--- START ---

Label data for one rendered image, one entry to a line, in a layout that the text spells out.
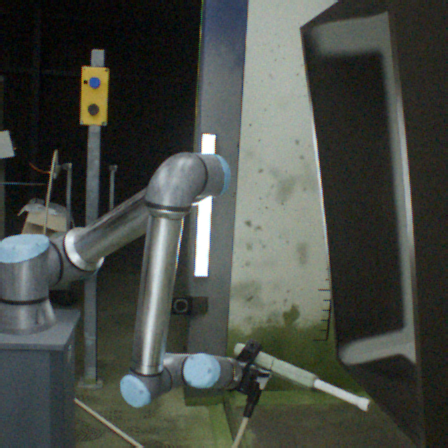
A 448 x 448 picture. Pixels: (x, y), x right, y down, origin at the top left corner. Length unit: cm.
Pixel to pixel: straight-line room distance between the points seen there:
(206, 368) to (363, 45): 118
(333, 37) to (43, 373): 141
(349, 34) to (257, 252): 102
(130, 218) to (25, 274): 36
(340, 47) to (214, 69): 63
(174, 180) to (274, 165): 110
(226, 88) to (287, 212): 61
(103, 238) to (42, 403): 52
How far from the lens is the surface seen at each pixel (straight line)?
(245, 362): 154
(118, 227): 145
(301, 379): 159
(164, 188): 117
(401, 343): 204
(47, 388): 157
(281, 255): 228
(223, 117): 218
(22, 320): 156
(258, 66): 223
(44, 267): 156
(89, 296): 249
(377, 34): 186
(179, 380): 144
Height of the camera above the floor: 121
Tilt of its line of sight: 8 degrees down
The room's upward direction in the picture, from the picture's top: 3 degrees clockwise
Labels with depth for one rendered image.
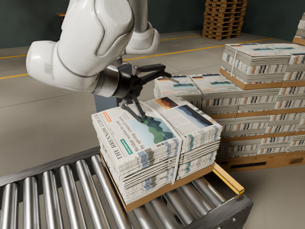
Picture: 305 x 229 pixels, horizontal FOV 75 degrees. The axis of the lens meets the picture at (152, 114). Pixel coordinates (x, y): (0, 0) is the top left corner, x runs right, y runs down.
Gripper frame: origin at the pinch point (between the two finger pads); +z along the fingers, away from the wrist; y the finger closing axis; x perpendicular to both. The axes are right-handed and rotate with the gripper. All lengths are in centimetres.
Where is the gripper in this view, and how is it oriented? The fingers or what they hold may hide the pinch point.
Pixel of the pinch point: (165, 98)
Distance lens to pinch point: 69.4
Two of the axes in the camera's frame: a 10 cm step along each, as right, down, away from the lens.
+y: -4.1, 8.7, 2.7
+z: 7.8, 1.8, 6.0
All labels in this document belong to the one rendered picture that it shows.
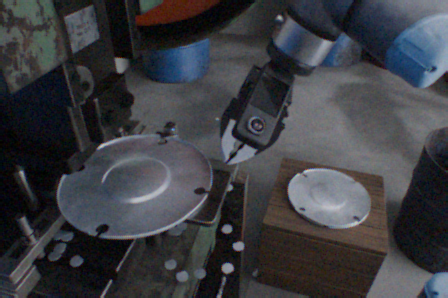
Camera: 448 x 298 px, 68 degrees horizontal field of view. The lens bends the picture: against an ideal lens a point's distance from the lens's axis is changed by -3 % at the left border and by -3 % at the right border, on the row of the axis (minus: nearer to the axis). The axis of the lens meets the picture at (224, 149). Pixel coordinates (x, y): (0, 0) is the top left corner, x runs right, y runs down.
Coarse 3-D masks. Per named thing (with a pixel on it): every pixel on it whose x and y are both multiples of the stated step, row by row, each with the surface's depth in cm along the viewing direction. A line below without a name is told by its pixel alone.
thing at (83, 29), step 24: (72, 0) 46; (96, 0) 51; (72, 24) 46; (96, 24) 52; (72, 48) 47; (96, 48) 53; (96, 72) 54; (96, 96) 51; (120, 96) 57; (24, 120) 53; (48, 120) 51; (72, 120) 50; (96, 120) 52; (120, 120) 58; (48, 144) 54; (72, 144) 53
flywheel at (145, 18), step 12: (168, 0) 77; (180, 0) 76; (192, 0) 75; (204, 0) 75; (216, 0) 74; (156, 12) 79; (168, 12) 78; (180, 12) 78; (192, 12) 77; (144, 24) 82; (156, 24) 81
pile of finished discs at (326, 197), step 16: (304, 176) 131; (320, 176) 129; (336, 176) 129; (288, 192) 122; (304, 192) 122; (320, 192) 121; (336, 192) 121; (352, 192) 122; (304, 208) 116; (320, 208) 116; (336, 208) 116; (352, 208) 116; (368, 208) 116; (320, 224) 111; (336, 224) 110; (352, 224) 110
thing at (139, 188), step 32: (96, 160) 69; (128, 160) 68; (160, 160) 69; (192, 160) 69; (64, 192) 62; (96, 192) 62; (128, 192) 61; (160, 192) 62; (192, 192) 62; (96, 224) 56; (128, 224) 56; (160, 224) 56

--- END ---

• **HOW TO COMPLETE THIS TASK**: Give the count of lines in the data above that hold the string "coordinates", with no additional words.

• **YOUR RESPONSE**: 2